(Listed entries)
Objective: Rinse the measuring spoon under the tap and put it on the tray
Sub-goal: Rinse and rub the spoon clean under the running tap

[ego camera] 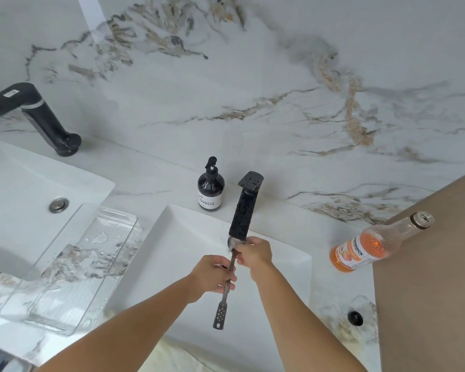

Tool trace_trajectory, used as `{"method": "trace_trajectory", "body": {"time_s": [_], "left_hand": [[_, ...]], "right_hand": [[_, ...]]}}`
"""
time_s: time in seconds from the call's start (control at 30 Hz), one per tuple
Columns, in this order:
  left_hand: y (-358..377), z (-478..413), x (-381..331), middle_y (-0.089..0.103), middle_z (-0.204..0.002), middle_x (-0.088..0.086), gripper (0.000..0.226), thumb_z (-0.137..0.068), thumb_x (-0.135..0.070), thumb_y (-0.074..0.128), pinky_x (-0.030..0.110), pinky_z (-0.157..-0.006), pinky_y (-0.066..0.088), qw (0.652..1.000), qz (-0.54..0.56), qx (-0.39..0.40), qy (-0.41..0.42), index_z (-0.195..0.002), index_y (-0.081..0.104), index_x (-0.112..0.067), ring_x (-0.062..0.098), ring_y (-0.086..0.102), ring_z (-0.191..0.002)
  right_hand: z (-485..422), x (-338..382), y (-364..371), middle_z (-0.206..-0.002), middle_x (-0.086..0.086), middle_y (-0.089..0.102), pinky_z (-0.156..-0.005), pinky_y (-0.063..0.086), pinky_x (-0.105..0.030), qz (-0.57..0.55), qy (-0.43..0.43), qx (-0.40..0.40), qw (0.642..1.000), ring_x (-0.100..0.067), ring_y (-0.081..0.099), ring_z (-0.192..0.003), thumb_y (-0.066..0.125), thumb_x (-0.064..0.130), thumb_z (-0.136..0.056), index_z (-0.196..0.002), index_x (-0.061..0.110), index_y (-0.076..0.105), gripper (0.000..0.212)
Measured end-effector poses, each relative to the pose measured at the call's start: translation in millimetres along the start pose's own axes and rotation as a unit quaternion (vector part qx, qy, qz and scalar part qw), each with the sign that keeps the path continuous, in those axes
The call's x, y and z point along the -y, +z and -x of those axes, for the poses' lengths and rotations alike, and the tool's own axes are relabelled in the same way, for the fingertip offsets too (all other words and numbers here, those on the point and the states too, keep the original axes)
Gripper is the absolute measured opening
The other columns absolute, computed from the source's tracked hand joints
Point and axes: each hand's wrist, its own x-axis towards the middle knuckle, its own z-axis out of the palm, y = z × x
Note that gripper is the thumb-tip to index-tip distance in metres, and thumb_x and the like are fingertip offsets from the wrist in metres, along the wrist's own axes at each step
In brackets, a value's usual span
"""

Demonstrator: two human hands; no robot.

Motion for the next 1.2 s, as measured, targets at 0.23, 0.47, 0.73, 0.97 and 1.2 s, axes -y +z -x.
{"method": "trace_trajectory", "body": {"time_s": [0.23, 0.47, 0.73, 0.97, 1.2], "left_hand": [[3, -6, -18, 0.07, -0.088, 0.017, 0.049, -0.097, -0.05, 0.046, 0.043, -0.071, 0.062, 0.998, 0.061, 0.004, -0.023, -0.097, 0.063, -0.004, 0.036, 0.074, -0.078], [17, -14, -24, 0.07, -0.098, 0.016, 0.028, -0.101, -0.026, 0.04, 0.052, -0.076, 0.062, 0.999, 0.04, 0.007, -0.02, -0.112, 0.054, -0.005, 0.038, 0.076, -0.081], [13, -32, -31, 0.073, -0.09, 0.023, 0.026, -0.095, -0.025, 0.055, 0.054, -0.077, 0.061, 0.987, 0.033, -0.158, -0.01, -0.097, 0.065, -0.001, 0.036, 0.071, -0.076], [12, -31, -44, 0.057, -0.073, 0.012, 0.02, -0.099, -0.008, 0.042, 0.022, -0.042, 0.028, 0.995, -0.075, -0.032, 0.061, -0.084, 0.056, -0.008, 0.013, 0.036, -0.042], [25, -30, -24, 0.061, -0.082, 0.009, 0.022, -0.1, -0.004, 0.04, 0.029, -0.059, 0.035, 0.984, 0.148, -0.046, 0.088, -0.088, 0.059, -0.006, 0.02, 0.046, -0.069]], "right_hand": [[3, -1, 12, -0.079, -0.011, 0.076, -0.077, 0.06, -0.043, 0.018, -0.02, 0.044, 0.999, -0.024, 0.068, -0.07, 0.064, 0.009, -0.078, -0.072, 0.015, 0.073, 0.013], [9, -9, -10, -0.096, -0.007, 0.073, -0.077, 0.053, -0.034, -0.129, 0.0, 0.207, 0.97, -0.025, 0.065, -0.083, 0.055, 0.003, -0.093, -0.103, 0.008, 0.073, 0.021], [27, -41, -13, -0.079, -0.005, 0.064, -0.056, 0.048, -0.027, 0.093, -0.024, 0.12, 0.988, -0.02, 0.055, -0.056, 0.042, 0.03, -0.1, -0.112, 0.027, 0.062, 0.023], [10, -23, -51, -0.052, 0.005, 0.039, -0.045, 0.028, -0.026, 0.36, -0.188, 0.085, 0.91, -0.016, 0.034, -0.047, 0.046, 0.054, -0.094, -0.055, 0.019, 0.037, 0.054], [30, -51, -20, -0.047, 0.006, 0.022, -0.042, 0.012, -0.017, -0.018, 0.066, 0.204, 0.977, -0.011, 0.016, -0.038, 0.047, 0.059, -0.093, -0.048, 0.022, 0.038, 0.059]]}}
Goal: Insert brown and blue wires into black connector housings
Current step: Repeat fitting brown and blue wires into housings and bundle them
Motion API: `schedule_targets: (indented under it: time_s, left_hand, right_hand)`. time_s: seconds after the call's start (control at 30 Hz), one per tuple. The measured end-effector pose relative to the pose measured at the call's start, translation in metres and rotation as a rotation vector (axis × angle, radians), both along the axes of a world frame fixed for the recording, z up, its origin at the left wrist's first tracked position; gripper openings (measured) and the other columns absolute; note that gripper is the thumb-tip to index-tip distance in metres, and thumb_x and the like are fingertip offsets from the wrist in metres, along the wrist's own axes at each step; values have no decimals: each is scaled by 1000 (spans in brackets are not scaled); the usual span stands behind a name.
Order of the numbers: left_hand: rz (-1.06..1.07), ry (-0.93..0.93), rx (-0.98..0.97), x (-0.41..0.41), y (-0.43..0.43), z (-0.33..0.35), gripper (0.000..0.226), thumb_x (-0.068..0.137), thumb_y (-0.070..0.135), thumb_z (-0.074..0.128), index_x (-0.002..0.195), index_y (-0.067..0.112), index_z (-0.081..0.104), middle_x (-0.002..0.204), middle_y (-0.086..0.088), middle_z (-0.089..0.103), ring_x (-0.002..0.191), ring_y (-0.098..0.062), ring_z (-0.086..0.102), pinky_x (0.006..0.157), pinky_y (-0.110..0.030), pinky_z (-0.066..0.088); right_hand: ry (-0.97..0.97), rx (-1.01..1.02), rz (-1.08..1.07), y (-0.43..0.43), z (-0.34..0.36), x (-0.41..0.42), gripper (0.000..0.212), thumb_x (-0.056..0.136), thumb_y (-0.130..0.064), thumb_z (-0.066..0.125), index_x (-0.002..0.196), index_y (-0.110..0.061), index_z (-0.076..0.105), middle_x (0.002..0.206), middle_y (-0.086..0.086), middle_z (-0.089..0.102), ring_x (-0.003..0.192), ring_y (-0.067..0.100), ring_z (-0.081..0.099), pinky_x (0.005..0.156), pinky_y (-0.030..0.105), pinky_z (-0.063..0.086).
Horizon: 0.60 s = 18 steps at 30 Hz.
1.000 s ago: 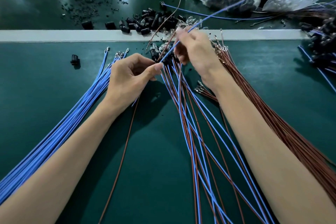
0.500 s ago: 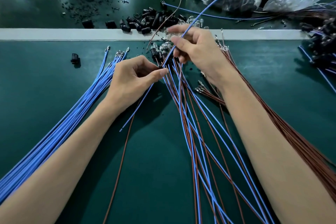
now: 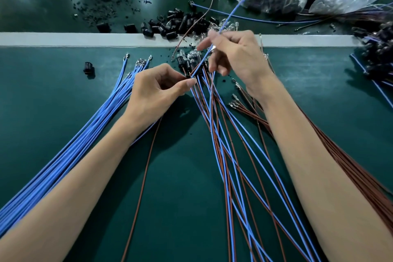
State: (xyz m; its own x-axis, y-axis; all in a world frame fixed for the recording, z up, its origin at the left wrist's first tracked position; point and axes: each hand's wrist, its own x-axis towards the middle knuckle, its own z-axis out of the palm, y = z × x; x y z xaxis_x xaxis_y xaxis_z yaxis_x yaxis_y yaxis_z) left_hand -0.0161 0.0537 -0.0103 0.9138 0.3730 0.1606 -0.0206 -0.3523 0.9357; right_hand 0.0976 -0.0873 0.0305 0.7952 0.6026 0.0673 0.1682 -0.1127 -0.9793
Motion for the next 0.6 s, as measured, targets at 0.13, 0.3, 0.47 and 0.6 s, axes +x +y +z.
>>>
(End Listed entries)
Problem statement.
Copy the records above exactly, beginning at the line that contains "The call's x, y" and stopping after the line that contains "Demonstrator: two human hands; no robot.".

Exercise answer.
The call's x, y and z point along the -y, +z and -x of those axes, for the poses' lengths and rotations alike, and the tool's own axes are relabelled in the same way, for the fingertip offsets too (all other words and numbers here, those on the point and the states too, keep the original axes)
Gripper is the absolute measured opening
The other columns absolute, computed from the source's tracked hand joints
Point and axes: each hand's wrist, its own x-axis towards the middle knuckle, its own z-axis out of the palm, y = z × x
Note that gripper is the thumb-tip to index-tip distance in metres, and thumb_x and the like are fingertip offsets from the wrist in metres, along the wrist's own axes at each step
In brackets, a value's usual span
"""

Demonstrator: two human hands; no robot.

Nothing more belongs to this exercise.